Repeat the lines from the line with "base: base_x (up" to the line with "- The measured" in the listing below, keeping both end lines and adding nothing.
════════════════════
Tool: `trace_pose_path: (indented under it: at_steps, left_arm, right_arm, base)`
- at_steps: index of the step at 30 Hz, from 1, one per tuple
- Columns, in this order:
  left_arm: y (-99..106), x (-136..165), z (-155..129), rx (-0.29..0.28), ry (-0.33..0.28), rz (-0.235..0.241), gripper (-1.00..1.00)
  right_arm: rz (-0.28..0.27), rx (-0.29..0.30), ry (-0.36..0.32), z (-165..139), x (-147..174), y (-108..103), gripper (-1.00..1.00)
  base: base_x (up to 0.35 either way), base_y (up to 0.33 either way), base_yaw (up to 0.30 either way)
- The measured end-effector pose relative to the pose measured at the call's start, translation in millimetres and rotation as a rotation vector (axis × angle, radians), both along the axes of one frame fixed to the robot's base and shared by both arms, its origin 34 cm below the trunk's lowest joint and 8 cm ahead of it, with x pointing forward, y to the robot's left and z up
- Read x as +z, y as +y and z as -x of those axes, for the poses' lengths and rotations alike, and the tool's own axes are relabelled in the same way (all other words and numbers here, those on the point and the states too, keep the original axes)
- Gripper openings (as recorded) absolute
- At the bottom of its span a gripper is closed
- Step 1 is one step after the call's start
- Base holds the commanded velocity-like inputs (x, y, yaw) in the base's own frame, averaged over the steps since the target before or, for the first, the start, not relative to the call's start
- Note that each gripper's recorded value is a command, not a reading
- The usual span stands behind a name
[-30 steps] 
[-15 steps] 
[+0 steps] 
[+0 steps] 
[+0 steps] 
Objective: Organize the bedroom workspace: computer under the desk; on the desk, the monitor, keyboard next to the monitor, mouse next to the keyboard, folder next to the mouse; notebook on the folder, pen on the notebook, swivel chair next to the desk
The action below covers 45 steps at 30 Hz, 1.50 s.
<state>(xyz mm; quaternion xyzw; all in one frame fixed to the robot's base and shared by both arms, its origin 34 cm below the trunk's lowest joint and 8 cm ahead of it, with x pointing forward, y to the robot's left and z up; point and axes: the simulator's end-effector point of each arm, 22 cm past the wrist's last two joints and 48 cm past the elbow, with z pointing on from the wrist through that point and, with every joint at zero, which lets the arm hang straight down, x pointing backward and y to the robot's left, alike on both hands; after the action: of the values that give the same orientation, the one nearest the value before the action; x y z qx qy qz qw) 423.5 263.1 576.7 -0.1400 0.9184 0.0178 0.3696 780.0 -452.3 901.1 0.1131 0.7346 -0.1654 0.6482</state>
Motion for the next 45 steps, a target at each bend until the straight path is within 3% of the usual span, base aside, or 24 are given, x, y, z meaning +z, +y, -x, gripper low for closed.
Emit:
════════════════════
**Exercise answer**
  base: base_x (up to 0.35 either way), base_y (up to 0.33 either way), base_yaw (up to 0.30 either way)
- The measured end-effector pose relative to the pose measured at the call's start, translation in millimetres and rotation as a rotation vector (axis × angle, radians), both along the axes of one frame fixed to the robot's base and shared by both arms, its origin 34 cm below the trunk's lowest joint and 8 cm ahead of it, with x pointing forward, y to the robot's left and z up

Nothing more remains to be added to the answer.